What is needed:
Reproduce the full listing without a single change.
____
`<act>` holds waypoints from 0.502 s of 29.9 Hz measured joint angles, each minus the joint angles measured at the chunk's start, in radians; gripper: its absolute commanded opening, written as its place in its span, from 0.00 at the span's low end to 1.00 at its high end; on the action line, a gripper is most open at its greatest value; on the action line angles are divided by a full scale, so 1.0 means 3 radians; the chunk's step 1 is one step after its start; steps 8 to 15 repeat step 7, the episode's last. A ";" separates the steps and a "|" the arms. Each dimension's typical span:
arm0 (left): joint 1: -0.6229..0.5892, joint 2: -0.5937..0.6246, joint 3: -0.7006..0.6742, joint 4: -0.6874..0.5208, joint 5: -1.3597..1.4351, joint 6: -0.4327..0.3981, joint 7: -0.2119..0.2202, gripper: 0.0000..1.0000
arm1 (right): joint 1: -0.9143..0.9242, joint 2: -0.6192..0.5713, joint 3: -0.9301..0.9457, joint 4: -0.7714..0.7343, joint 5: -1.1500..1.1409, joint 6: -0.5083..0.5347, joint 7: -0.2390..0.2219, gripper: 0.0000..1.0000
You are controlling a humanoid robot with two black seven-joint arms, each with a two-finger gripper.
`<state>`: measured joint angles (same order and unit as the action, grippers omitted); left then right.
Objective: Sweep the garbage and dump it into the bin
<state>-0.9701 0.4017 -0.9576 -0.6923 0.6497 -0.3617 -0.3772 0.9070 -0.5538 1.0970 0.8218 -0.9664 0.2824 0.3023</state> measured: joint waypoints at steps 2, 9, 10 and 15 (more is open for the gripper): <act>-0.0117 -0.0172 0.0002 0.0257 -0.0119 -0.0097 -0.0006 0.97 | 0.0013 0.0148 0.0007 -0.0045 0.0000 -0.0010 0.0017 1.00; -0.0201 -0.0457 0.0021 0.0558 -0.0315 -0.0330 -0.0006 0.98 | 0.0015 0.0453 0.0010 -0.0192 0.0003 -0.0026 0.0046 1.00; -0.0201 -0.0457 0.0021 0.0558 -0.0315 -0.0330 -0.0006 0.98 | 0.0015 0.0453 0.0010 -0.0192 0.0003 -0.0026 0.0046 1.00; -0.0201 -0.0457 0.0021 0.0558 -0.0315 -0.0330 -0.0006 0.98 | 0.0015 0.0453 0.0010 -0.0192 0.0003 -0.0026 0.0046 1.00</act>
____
Answer space:
`<act>` holds waypoints from 0.502 s of 29.9 Hz measured joint angles, each minus the joint angles measured at the chunk's start, in radians; gripper: its absolute commanded opening, written as its place in its span, from 0.00 at the span's low end to 1.00 at its high end; on the action line, a gripper is most open at its greatest value; on the action line angles are divided by a full scale, so 1.0 means 3 radians; the chunk's step 1 is one step after its start; steps 8 to 15 repeat step 7, the episode's last. A ";" separates the steps and a "|" the arms. Each dimension's typical span:
arm0 (left): joint 1: -0.6229..0.5892, joint 2: -0.5937..0.6246, joint 3: -0.7006..0.6742, joint 4: -0.6874..0.5208, joint 5: -1.3597..1.4351, joint 6: -0.4327..0.3981, joint 7: -0.2119..0.2202, gripper: 0.0000..1.0000
arm1 (right): joint 1: -0.9143..0.9242, joint 2: -0.6192..0.5713, joint 3: -0.9301..0.9457, joint 4: -0.7714..0.7343, joint 5: -1.1500..1.1409, joint 6: -0.5083..0.5347, joint 7: -0.2390..0.2219, gripper: 0.0000..1.0000
You are controlling a humanoid robot with two black seven-joint arms, each with a two-finger gripper.
`<state>`: measured joint angles (same order and unit as the action, grippers omitted); left then right.
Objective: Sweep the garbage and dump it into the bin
<state>-0.9701 0.4017 -0.9576 -0.6923 0.6497 -0.3617 -0.3772 0.9070 -0.5538 1.0970 0.8218 -0.9664 0.2824 0.3023</state> measured: joint waypoints at steps 2, 9, 10 and 15 (more is open for the gripper): <act>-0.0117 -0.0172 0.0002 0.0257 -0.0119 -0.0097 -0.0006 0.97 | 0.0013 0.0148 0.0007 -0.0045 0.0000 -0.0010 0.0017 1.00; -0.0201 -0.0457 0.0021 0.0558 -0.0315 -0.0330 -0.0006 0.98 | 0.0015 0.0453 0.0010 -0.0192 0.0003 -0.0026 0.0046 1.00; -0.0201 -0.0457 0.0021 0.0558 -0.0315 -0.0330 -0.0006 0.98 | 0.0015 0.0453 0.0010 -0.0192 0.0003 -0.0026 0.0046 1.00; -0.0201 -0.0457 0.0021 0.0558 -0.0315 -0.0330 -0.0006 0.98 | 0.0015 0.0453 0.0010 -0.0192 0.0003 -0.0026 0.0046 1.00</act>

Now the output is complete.